**** Exercise material
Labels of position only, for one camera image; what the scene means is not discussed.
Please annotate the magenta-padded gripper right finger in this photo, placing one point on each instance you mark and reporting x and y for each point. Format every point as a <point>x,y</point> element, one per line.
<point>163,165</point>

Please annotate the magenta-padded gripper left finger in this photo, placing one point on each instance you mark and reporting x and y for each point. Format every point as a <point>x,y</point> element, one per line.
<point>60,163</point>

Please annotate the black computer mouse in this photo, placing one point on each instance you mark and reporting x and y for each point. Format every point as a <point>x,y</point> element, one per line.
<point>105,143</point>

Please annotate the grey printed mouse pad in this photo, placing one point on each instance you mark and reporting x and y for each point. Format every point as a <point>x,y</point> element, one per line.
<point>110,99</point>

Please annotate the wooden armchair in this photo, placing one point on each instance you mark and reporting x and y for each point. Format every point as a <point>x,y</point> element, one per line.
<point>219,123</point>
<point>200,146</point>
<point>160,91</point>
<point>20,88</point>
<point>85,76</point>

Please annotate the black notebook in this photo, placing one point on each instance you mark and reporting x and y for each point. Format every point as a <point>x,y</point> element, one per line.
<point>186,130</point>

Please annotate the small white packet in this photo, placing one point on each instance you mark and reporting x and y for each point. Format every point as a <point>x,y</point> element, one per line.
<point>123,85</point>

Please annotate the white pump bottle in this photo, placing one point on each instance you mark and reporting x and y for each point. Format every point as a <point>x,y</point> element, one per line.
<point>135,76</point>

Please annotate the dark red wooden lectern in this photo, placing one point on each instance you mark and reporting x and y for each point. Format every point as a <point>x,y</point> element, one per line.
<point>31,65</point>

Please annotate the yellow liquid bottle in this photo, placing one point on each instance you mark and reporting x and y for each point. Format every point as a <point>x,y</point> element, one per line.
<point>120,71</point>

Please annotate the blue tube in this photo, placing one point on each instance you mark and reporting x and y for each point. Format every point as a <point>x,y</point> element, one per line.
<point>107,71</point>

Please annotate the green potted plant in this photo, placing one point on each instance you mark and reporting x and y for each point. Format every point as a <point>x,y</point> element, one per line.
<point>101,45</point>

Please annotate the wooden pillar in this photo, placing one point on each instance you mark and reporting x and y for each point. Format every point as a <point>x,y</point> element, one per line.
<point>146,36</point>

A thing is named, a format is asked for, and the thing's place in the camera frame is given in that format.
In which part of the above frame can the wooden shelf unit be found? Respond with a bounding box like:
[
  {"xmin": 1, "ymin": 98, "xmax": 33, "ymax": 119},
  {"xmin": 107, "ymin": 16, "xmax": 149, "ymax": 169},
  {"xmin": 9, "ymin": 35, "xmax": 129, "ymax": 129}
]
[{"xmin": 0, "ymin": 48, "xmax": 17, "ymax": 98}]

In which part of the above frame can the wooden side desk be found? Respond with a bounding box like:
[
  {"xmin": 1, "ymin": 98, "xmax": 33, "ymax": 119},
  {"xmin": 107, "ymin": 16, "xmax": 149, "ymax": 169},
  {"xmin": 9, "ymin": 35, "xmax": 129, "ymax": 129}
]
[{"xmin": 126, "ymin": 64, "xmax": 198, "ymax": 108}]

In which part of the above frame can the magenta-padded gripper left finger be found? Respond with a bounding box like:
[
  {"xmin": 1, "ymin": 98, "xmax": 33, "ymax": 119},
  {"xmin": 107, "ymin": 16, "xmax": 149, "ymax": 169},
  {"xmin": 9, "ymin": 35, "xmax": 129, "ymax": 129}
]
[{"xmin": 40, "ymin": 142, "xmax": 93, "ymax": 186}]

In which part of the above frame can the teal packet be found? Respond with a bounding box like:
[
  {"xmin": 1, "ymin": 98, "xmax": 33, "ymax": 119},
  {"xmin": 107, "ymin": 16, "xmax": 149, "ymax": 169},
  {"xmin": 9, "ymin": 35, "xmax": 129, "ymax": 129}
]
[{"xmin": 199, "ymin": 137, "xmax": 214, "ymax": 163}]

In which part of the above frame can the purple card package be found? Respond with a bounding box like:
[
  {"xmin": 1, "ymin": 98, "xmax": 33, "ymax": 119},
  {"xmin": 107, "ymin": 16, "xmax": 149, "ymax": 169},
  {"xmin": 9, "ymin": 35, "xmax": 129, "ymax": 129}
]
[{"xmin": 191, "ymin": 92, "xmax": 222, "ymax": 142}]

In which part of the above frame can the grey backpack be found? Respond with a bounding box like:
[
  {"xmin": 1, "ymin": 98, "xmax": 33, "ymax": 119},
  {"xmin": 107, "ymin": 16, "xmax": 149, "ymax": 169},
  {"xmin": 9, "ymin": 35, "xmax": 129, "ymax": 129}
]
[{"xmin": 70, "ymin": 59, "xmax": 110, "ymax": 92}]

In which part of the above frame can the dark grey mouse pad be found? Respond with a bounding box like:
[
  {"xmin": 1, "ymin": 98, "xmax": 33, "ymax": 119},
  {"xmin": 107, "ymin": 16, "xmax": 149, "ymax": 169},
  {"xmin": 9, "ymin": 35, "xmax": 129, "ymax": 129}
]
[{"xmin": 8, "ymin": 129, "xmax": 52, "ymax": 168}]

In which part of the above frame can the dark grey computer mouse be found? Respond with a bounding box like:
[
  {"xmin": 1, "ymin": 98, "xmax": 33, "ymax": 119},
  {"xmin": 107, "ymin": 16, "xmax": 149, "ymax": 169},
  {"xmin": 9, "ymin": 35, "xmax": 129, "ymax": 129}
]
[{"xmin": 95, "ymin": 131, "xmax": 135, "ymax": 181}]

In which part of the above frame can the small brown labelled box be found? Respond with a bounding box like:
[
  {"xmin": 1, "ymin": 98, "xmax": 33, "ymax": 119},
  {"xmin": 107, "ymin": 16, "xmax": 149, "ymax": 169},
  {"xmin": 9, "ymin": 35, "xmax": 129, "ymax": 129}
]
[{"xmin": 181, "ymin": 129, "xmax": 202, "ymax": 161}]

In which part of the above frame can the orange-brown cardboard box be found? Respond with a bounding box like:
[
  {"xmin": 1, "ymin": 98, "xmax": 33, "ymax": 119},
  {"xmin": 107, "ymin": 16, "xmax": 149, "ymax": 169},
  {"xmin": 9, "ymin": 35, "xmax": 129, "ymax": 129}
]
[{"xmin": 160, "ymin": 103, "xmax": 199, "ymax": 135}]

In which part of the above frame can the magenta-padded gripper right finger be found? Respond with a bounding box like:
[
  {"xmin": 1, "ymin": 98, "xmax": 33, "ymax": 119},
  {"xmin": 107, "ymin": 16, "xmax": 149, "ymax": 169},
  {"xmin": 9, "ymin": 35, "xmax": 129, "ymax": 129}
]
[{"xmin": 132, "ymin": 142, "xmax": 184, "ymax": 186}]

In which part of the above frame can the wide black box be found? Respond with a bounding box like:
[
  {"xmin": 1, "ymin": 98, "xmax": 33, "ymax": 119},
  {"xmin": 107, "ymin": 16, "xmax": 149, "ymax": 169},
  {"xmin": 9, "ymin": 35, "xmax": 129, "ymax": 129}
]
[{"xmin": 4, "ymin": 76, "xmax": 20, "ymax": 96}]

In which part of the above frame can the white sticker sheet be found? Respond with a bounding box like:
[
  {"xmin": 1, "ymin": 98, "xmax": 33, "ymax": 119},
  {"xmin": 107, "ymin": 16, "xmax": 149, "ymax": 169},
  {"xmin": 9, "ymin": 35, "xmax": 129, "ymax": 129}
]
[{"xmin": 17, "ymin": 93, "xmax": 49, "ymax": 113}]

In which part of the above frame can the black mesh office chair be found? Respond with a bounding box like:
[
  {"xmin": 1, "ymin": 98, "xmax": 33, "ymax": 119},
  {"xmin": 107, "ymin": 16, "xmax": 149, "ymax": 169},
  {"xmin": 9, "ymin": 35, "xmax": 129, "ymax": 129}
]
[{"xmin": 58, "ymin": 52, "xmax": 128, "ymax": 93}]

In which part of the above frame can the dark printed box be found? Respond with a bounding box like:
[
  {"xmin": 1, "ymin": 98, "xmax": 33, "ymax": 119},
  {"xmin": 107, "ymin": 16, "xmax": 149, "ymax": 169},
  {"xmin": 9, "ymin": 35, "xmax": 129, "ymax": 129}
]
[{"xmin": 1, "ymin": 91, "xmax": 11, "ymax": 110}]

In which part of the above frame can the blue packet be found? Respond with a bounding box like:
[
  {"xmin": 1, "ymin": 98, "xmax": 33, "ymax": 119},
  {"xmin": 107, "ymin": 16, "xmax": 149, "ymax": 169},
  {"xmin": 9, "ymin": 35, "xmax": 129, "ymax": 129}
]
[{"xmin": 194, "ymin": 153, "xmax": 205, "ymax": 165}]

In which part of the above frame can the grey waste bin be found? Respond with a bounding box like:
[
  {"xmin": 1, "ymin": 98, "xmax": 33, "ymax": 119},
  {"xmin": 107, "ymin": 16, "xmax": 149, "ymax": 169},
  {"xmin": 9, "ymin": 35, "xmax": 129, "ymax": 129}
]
********
**** Exercise material
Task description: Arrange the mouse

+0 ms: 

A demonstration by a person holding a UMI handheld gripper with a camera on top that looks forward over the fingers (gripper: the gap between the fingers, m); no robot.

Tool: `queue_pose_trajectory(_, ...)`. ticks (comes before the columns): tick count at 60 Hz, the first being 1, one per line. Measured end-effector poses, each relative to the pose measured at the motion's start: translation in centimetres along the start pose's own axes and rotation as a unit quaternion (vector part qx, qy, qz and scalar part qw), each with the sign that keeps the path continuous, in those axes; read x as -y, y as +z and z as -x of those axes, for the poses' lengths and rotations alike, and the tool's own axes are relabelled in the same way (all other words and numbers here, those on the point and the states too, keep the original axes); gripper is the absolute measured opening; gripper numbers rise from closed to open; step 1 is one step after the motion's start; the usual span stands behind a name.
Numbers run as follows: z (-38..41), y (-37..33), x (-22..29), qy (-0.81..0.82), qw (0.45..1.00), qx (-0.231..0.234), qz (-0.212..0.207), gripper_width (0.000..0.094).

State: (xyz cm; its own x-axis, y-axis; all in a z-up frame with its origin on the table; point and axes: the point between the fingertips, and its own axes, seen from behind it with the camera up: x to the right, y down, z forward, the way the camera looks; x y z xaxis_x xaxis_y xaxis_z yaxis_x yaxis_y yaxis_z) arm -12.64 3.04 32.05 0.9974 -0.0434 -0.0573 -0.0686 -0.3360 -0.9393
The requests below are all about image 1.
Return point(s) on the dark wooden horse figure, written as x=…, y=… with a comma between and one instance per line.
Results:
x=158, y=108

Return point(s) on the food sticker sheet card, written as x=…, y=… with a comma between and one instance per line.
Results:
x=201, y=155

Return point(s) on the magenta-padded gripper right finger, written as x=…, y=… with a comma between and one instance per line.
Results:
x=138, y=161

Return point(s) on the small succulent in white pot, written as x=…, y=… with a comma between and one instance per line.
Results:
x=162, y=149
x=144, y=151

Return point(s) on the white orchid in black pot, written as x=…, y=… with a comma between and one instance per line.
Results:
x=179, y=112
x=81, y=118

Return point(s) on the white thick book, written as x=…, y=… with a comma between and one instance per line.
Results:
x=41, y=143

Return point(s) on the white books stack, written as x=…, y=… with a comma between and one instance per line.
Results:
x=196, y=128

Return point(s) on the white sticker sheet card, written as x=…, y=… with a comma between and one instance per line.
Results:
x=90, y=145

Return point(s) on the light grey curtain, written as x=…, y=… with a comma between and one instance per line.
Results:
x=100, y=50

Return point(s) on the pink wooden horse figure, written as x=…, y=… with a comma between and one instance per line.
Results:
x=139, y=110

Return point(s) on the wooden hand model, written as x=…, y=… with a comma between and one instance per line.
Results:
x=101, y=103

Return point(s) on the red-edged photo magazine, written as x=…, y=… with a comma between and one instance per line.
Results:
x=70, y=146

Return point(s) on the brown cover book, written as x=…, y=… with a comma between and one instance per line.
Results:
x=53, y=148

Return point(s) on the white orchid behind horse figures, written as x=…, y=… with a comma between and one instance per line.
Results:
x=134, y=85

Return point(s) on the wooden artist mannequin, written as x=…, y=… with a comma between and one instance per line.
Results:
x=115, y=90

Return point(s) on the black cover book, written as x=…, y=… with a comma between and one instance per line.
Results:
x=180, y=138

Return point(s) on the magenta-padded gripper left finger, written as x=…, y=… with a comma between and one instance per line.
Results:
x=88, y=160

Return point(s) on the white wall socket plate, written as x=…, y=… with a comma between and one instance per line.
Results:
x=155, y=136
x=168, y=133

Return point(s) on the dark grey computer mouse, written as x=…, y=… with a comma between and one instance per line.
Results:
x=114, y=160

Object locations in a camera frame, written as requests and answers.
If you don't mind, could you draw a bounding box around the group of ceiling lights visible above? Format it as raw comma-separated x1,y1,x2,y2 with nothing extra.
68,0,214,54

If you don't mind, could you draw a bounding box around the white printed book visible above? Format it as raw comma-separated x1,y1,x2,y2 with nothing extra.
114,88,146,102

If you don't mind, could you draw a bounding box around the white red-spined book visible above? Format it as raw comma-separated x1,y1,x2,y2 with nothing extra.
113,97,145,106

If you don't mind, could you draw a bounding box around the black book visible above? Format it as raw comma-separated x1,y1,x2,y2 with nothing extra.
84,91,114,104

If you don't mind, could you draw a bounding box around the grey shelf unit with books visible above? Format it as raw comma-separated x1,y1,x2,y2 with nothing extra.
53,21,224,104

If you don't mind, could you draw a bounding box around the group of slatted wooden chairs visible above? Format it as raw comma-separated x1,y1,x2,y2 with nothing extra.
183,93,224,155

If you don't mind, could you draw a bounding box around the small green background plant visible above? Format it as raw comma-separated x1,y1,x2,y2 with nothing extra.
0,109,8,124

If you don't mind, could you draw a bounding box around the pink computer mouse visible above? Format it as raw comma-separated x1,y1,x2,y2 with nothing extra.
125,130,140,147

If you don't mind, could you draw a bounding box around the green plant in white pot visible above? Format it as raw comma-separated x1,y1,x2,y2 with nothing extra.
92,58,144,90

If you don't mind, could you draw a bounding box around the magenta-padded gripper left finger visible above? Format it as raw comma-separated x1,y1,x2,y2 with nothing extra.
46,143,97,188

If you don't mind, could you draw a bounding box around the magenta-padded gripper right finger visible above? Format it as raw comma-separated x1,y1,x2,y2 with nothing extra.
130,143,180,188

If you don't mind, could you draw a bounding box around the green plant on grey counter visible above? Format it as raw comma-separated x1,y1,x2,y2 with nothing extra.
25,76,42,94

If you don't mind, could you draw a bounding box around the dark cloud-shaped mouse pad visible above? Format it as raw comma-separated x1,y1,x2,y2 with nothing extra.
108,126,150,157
********
**** Exercise material
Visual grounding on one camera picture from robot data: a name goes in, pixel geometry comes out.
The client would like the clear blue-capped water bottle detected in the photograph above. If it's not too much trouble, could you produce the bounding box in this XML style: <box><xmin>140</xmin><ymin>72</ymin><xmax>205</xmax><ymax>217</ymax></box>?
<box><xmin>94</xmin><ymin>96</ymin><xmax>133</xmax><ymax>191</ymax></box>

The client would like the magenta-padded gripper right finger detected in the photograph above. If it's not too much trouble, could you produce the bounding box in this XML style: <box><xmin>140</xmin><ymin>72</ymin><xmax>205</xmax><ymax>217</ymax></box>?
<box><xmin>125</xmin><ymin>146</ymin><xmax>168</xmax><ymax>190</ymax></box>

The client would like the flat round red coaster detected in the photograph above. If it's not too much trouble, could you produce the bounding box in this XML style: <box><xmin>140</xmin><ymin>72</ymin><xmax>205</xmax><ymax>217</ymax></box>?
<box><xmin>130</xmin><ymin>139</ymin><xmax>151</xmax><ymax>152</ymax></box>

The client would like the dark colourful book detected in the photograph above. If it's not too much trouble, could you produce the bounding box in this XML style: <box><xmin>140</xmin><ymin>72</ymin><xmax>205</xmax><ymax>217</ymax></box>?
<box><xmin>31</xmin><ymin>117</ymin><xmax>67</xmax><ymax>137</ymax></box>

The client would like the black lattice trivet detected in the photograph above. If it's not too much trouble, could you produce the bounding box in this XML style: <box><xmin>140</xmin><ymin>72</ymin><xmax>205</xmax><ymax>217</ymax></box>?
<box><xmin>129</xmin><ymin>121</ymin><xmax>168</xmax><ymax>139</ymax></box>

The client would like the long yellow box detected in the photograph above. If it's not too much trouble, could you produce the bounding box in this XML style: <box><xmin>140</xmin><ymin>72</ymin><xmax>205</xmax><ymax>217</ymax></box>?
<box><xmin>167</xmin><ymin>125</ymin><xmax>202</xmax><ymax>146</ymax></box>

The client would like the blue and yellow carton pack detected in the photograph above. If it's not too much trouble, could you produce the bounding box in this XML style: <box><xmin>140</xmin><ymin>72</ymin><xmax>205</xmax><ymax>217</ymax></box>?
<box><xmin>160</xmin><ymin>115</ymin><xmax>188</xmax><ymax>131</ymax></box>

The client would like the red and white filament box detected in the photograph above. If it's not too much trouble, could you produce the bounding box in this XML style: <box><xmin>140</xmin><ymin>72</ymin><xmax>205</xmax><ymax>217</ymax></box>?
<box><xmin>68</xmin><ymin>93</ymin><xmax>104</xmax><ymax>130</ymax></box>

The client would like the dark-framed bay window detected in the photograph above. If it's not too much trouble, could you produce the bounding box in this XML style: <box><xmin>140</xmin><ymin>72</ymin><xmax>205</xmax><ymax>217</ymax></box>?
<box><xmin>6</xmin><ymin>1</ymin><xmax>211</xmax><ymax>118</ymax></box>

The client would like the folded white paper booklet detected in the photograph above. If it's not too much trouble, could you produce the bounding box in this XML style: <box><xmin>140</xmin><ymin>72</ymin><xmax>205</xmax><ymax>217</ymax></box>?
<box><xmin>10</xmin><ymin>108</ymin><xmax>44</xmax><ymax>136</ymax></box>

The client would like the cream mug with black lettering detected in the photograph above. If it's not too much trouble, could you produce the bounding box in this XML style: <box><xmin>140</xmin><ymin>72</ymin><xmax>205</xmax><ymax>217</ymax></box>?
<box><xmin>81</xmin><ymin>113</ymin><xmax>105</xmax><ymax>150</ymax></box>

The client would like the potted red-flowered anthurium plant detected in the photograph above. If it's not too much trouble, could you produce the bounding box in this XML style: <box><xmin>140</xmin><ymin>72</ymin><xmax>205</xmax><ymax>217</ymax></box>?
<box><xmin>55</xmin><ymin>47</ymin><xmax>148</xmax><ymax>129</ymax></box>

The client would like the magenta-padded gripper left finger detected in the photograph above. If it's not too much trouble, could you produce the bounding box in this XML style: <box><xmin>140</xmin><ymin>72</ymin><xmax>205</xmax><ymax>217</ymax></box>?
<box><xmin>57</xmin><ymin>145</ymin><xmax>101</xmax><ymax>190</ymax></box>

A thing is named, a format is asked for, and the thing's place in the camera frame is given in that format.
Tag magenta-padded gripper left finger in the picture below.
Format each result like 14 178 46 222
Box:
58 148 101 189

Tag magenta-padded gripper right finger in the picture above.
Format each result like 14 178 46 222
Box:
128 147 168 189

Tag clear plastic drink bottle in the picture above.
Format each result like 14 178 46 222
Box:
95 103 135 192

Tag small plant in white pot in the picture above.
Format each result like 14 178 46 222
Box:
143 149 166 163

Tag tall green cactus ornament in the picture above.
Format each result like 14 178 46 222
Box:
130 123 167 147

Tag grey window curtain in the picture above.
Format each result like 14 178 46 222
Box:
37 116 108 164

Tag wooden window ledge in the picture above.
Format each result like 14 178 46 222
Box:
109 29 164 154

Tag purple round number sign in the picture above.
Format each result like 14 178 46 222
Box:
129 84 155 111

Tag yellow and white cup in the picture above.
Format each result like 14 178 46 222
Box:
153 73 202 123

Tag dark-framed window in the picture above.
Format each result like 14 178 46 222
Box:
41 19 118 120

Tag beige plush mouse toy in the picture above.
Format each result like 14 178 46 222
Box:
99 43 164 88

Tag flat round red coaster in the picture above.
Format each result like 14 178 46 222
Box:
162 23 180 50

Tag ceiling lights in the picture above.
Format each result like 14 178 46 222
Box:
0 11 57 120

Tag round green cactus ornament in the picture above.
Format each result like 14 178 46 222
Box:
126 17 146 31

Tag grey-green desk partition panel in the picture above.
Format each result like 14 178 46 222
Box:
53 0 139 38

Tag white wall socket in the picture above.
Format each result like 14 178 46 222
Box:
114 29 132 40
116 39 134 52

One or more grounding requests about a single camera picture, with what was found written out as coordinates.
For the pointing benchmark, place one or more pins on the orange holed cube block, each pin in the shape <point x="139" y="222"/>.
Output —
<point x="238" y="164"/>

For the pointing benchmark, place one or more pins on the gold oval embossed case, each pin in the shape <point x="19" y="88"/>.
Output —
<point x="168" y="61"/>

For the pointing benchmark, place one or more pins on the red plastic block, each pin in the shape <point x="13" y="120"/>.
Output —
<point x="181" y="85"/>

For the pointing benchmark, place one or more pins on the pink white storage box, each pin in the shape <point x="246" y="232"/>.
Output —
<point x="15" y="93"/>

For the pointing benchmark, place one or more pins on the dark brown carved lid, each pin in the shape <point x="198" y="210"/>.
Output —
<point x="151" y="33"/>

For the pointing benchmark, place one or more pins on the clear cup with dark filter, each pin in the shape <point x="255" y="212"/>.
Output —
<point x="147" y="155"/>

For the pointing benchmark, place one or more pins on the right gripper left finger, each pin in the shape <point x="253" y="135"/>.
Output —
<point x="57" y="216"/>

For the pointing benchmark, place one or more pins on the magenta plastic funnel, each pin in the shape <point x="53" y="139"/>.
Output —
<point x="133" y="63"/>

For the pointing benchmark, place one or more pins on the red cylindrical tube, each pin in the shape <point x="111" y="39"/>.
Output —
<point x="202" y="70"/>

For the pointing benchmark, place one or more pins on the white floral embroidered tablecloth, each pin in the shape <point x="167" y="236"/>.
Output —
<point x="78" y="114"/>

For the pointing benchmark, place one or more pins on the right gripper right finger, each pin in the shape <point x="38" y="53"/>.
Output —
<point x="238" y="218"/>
********
▶ **Description of the task**: Print again the lines of the entries above that fall between the line holding "Labels of position" and the line holding "Please annotate the magenta-padded gripper left", inclusive, exactly as they stand.

▶ **Solution below**:
Labels of position only, for one camera image; what the scene means is not discussed.
Please annotate the magenta-padded gripper right finger in this photo, placing one point on each instance you mark and reporting x and y for each point. Format every point as a <point>x,y</point> element, one per line.
<point>163,165</point>

Please annotate the magenta-padded gripper left finger in this photo, placing one point on each instance you mark and reporting x and y for each point. Format every point as a <point>x,y</point> element, one per line.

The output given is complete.